The .apply() pattern is slow
Memory overhead is significant
Polars is strictly better for DataFrame operations

Reproducing These Results

The benchmark script uses uv for dependency management:

# Install uv if needed
curl -LsSf https://astral.sh/uv/install.sh | sh

# Run quick test
uv run benchmark.py --quick

# Run full benchmarks
uv run benchmark.py --output results/local

# Run in Docker with resource constraints
./run_benchmarks.sh

The script automatically monitors CPU and memory usage, generates visualizations, and saves results to JSON.

Key Takeaways

NumPy’s matrix multiplication is unbeatable. The @ operator uses decades of BLAS optimization. Don’t try to replicate it in pure Python.
Polars excels at what it’s designed for. Filtering, grouping, aggregating—these operations are fast. Use them.
Combine tools strategically. The hybrid Polars + NumPy approach gives you:
- Readable, expressive filtering with Polars
- Blazing-fast matrix math with NumPy
- Memory efficiency by filtering before computing
Avoid cross-join patterns for large matrices. Creating millions of row pairs kills memory and performance.
Consider your data’s lifecycle. If your data lives in Parquet files and needs complex transformations, Polars is the right entry point. If it’s already in numpy arrays, stay there.

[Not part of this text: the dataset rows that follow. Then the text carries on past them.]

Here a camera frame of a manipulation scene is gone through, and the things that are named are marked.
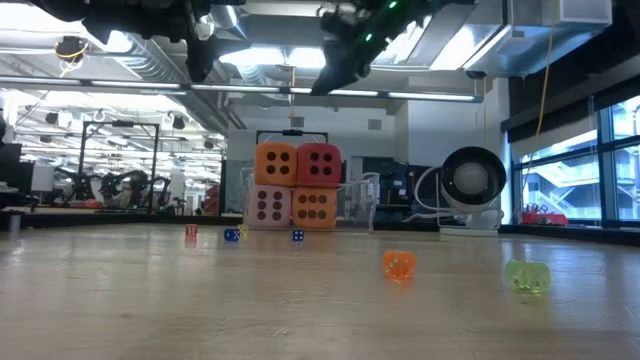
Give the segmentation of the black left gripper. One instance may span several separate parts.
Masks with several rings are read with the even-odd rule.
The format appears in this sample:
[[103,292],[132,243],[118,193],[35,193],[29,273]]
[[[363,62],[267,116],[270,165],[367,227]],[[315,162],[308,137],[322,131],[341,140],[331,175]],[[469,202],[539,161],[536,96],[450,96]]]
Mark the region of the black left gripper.
[[186,67],[190,79],[202,83],[220,56],[219,40],[200,35],[199,27],[212,10],[229,10],[246,0],[81,0],[82,24],[94,38],[107,44],[113,31],[154,36],[172,43],[187,41]]

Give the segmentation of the red object on windowsill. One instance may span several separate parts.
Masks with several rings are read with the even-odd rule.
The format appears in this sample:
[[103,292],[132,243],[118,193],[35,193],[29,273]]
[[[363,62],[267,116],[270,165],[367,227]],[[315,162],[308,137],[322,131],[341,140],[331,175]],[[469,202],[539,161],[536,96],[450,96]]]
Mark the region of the red object on windowsill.
[[521,223],[523,225],[566,227],[569,224],[569,221],[564,214],[523,212],[521,215]]

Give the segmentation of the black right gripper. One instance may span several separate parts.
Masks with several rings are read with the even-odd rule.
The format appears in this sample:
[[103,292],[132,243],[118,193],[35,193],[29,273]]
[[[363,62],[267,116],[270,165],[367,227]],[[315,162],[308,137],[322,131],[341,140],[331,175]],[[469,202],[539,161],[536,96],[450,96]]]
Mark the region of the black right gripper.
[[413,23],[423,20],[450,0],[350,0],[354,11],[339,5],[321,16],[320,27],[328,34],[322,51],[325,66],[311,87],[312,96],[328,95],[364,78],[371,63]]

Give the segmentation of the clear plastic bin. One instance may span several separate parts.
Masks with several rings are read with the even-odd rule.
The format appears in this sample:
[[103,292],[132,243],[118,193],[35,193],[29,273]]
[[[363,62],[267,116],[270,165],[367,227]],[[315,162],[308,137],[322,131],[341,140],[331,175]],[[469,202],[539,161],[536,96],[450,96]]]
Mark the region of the clear plastic bin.
[[[257,185],[254,181],[254,174],[251,168],[244,168],[240,175],[242,184],[242,195],[244,200],[243,223],[251,229],[261,230],[284,230],[284,229],[303,229],[311,231],[364,231],[371,232],[373,230],[374,217],[377,206],[376,190],[379,185],[379,175],[376,173],[367,173],[358,180],[339,184],[337,187],[314,187],[314,188],[335,188],[337,190],[336,201],[336,226],[333,229],[308,229],[297,227],[293,223],[291,212],[291,222],[288,228],[256,228],[248,225],[247,222],[247,203],[250,189],[253,185]],[[292,193],[296,187],[288,187]]]

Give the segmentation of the white round desk fan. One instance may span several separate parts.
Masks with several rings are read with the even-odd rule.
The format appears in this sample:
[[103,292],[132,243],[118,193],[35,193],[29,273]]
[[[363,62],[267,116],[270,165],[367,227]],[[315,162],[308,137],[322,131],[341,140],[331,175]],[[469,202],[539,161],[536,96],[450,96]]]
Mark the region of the white round desk fan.
[[499,198],[506,180],[496,154],[460,148],[418,177],[413,195],[419,210],[405,221],[433,220],[442,235],[494,238],[504,217]]

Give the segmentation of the long ceiling strip light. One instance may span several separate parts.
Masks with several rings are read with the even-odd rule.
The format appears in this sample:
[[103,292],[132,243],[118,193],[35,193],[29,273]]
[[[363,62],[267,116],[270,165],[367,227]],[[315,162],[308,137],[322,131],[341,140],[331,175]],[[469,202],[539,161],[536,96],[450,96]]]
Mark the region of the long ceiling strip light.
[[[186,93],[188,91],[234,92],[244,94],[279,94],[316,96],[311,88],[295,86],[253,86],[230,84],[194,84],[146,81],[73,79],[54,77],[24,77],[0,75],[0,84],[7,86],[33,85],[40,87],[94,87],[103,89],[133,89],[156,91],[160,93]],[[432,92],[376,91],[338,89],[327,93],[330,97],[379,98],[415,101],[441,101],[459,103],[479,103],[483,97],[479,95],[446,94]]]

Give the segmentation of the black equipment cabinet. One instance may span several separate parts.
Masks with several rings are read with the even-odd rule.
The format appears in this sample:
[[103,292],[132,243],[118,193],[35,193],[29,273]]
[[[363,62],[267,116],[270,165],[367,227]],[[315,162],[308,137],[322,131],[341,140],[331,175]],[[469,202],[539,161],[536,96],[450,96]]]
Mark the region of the black equipment cabinet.
[[435,175],[429,174],[421,183],[419,192],[415,191],[418,178],[429,166],[410,165],[393,158],[365,157],[363,171],[379,174],[377,190],[376,222],[402,222],[415,213],[433,214],[433,210],[422,207],[435,207]]

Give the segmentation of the light pink foam die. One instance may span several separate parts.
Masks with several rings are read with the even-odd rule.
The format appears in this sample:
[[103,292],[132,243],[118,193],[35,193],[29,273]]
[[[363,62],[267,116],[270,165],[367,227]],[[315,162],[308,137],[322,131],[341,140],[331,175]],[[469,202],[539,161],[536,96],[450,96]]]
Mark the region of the light pink foam die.
[[253,185],[247,203],[247,222],[256,228],[288,228],[291,222],[292,191],[288,187]]

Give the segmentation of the black background monitor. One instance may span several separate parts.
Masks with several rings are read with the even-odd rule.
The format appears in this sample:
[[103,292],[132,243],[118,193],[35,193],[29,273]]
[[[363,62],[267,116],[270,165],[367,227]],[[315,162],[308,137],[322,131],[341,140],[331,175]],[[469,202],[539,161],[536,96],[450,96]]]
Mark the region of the black background monitor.
[[0,193],[18,191],[21,151],[21,144],[0,144]]

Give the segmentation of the small green translucent die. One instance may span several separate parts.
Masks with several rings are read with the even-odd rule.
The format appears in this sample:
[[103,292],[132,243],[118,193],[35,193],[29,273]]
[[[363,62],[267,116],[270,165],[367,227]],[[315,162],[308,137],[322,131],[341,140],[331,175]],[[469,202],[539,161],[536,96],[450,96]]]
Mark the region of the small green translucent die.
[[542,293],[551,286],[549,267],[541,262],[511,259],[505,266],[508,287],[514,291]]

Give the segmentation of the dark window frame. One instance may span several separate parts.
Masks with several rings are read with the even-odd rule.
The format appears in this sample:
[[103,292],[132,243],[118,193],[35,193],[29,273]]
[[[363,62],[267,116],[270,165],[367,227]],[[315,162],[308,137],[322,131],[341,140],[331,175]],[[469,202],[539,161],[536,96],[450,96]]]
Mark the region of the dark window frame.
[[519,223],[523,212],[539,212],[640,227],[640,95],[601,109],[589,100],[579,120],[552,126],[544,117],[532,135],[508,140]]

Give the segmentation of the orange foam die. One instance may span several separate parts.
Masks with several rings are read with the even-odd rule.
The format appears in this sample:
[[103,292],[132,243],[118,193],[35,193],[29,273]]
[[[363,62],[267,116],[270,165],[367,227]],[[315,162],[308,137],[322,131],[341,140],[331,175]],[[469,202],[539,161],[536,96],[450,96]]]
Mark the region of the orange foam die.
[[297,148],[289,143],[256,146],[254,181],[258,185],[294,186],[297,182]]
[[335,188],[296,187],[292,193],[293,223],[308,229],[333,229],[336,201]]

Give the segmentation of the small orange translucent die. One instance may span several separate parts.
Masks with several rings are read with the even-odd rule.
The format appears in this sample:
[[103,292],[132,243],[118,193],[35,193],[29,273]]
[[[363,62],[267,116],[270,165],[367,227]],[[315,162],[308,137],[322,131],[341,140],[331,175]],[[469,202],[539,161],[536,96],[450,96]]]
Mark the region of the small orange translucent die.
[[405,280],[413,277],[416,269],[416,257],[411,252],[391,250],[384,253],[382,270],[386,277]]

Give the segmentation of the red foam die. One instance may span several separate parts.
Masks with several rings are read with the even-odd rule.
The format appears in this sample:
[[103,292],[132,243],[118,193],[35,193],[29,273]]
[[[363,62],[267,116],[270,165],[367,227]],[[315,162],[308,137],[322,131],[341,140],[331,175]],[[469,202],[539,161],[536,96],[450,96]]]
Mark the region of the red foam die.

Appendix: Full Benchmark Code

The complete benchmark script is available at benchmark.py. It includes:

All five implementations
Resource monitoring with psutil
Publication-quality chart generation
Docker wrapper for controlled environments

#!/usr/bin/env python3
# /// script
# requires-python = ">=3.12"
# dependencies = [
#     "polars>=1.0.0",
#     "numpy>=2.0.0",
#     "pandas>=2.2.0",
#     "matplotlib>=3.9.0",
#     "psutil>=6.0.0",
#     "rich>=13.0.0",
# ]
# ///

# Run with: uv run benchmark.py

Feel free to adapt it for your specific use case.